Aim of the exercise:
Each line of the listing where "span" appears should be reported.

Supplied records:
┌──

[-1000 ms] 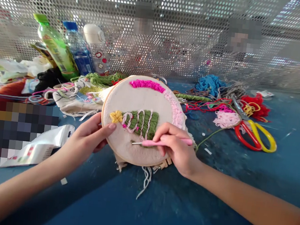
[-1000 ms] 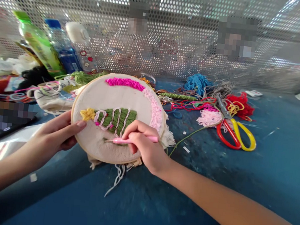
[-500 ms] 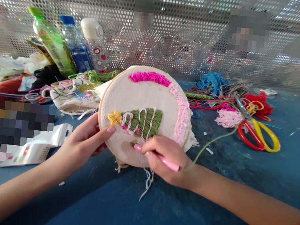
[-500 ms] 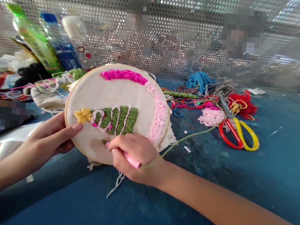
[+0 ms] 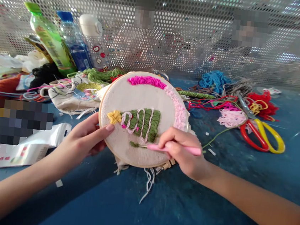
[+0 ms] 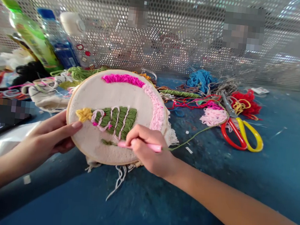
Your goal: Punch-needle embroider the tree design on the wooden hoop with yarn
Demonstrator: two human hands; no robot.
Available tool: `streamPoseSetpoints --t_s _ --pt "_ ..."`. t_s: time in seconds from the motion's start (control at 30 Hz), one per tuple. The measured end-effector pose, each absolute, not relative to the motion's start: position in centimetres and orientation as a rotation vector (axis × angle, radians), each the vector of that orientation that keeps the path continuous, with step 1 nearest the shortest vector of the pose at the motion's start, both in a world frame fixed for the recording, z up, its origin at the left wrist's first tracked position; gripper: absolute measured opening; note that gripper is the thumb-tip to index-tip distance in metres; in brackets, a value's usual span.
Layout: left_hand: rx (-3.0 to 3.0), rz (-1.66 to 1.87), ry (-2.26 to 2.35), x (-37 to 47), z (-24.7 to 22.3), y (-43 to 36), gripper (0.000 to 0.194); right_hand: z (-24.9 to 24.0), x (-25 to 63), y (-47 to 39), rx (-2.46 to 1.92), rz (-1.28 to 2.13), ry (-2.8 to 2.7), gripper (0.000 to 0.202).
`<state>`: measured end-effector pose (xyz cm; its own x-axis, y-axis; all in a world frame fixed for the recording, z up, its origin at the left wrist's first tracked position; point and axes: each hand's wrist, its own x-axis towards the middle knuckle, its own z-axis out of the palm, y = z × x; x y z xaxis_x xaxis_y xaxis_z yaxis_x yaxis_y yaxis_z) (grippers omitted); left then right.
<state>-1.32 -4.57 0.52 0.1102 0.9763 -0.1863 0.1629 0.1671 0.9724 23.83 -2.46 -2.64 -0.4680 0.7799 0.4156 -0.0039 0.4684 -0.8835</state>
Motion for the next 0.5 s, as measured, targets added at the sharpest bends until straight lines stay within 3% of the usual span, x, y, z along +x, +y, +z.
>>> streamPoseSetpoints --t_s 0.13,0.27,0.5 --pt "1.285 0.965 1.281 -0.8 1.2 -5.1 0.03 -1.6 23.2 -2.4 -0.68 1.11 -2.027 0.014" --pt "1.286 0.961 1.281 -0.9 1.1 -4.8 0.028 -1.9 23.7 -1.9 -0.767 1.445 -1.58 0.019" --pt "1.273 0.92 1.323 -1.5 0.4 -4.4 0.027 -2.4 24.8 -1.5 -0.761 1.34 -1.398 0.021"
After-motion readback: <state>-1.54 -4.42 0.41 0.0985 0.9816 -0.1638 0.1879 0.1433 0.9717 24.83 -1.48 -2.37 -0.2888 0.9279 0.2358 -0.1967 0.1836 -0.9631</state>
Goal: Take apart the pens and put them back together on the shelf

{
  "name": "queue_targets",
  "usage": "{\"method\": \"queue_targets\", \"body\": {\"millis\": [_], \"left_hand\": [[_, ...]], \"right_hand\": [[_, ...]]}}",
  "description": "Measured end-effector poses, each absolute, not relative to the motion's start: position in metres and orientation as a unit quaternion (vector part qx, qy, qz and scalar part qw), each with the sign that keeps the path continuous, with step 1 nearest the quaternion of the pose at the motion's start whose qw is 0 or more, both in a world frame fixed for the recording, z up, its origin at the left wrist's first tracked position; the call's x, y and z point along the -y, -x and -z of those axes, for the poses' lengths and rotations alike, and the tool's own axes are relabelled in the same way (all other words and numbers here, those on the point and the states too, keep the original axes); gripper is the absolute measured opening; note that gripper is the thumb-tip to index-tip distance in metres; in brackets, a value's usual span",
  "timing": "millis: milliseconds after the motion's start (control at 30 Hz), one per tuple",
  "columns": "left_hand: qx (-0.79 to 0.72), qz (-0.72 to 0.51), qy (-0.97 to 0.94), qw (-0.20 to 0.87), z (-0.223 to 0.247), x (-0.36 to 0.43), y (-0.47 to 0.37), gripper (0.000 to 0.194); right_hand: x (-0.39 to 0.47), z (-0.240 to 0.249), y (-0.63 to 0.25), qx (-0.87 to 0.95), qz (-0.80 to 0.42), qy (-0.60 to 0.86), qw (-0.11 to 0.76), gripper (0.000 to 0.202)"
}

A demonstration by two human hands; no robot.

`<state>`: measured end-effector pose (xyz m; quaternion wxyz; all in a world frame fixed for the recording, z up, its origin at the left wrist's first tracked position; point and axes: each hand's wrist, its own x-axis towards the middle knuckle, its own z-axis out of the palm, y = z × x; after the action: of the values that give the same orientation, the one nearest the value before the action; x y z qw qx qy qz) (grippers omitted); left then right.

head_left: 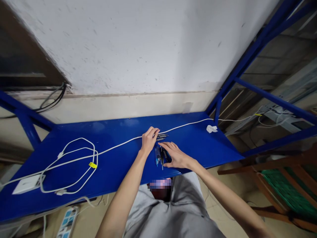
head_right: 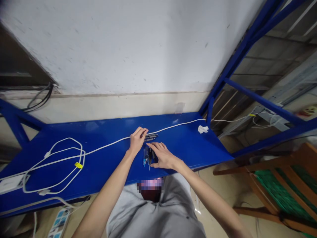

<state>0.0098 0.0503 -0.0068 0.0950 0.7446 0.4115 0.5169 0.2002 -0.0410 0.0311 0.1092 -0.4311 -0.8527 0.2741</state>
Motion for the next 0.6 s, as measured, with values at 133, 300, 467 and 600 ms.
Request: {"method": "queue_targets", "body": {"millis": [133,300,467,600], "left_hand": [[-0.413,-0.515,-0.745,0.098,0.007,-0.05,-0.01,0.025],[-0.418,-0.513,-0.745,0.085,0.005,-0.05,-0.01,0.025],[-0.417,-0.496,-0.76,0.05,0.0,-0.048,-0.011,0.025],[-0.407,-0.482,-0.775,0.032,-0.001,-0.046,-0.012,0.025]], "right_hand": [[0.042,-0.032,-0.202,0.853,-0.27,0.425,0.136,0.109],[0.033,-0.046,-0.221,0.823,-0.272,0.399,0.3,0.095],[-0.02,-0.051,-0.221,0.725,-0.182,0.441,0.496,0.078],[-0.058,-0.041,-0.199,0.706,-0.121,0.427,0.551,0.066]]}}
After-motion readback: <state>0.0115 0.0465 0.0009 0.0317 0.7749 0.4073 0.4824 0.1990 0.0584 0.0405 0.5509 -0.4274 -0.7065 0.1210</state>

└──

Answer area:
Available tool: `streamPoseSetpoints --t_s _ --pt "_ ..."`. t_s: time in seconds from the motion's start (control at 30 Hz), one per tuple. The measured end-effector pose, each absolute, not relative to the motion's start: position in centimetres and orientation as a rotation vector (axis × angle, radians), each the vector of that orientation that keeps the path continuous, with step 1 nearest the shortest vector of the pose at the motion's start, both in a world frame fixed for the recording, z up, its origin at the left wrist's first tracked position; gripper: absolute measured opening; note that gripper is the thumb-tip to index-tip distance in metres; in brackets, a value's usual span.
Motion for the next 0.5 s, as measured, targets added at the sharpest bends until straight lines stay within 3% of the usual span, x, y, z along +x, +y, +z.
  "description": "Measured end-effector poses, each absolute, not relative to the motion's start: position in metres and orientation as a unit quaternion (vector part qx, qy, qz and scalar part qw), each with the sign that keeps the path continuous, with step 1 nearest the quaternion of the pose at the motion's start whose qw is 0 or more, both in a world frame fixed for the recording, z up, its origin at the left wrist's first tracked position; the call's x, y and z point along the -y, -x and -z of those axes, for the poses' lengths and rotations alike, and the tool's own axes are relabelled in the same way (all other words and numbers here, those on the point and the states too, keep the original axes); gripper is the absolute measured opening; note that gripper is the thumb-tip to index-tip distance in metres; in brackets, a value's usual span",

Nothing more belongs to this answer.